- Dataset items:

-- Opening Marker --

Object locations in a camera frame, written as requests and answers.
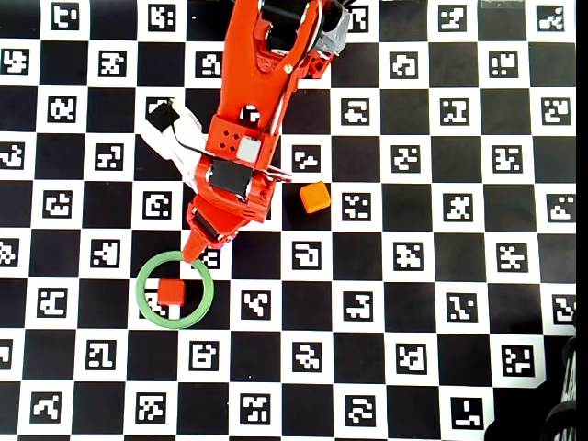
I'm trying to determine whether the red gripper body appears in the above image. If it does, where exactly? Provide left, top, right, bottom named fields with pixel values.
left=186, top=175, right=277, bottom=245

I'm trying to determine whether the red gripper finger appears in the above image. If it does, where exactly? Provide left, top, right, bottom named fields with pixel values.
left=182, top=231, right=210, bottom=264

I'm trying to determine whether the red cube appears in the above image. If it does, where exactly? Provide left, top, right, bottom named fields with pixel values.
left=156, top=277, right=187, bottom=307

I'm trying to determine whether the orange cube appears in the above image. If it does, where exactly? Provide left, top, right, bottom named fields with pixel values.
left=298, top=181, right=332, bottom=215

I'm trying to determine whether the black white marker mat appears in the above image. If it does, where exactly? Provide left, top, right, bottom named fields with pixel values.
left=0, top=0, right=578, bottom=441

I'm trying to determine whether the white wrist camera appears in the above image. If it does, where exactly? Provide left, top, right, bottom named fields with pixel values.
left=140, top=98, right=208, bottom=192

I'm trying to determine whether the green ring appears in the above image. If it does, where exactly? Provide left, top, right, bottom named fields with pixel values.
left=135, top=251, right=216, bottom=332

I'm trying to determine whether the thin black camera cable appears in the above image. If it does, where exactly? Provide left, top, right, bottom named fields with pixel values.
left=167, top=98, right=212, bottom=155

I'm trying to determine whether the grey duct tape wrap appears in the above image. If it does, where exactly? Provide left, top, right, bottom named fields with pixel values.
left=319, top=8, right=353, bottom=57

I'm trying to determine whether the black flexible camera stand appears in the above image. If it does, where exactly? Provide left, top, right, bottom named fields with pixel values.
left=541, top=310, right=579, bottom=441

-- Closing Marker --

- What is needed:
The copy should match each line above exactly and contain no images.

- Response for this exercise:
Object locations in a camera frame, written as requests and answers.
I'm trying to determine whether the red gripper body appears in the above image. If it does, where exactly? Provide left, top, right, bottom named fields with pixel values.
left=186, top=175, right=277, bottom=245

I'm trying to determine whether the red gripper finger appears in the above image. If it does, where exactly? Provide left, top, right, bottom named fields with pixel values.
left=182, top=231, right=210, bottom=264

I'm trying to determine whether the red cube appears in the above image. If it does, where exactly? Provide left, top, right, bottom named fields with pixel values.
left=156, top=277, right=187, bottom=307

I'm trying to determine whether the orange cube appears in the above image. If it does, where exactly? Provide left, top, right, bottom named fields with pixel values.
left=298, top=181, right=332, bottom=215

I'm trying to determine whether the black white marker mat appears in the above image. If it does, where exactly? Provide left, top, right, bottom named fields with pixel values.
left=0, top=0, right=578, bottom=441

I'm trying to determine whether the white wrist camera appears in the above image. If it does, where exactly? Provide left, top, right, bottom named fields with pixel values.
left=140, top=98, right=208, bottom=192

I'm trying to determine whether the green ring appears in the above image. If it does, where exactly? Provide left, top, right, bottom named fields with pixel values.
left=135, top=251, right=216, bottom=332

I'm trying to determine whether the thin black camera cable appears in the above image. If it does, where exactly? Provide left, top, right, bottom named fields with pixel values.
left=167, top=98, right=212, bottom=155

I'm trying to determine whether the grey duct tape wrap appears in the above image. If it does, where exactly? Provide left, top, right, bottom named fields with pixel values.
left=319, top=8, right=353, bottom=57

I'm trying to determine whether the black flexible camera stand appears in the above image. If it does, where exactly? Provide left, top, right, bottom named fields with pixel values.
left=541, top=310, right=579, bottom=441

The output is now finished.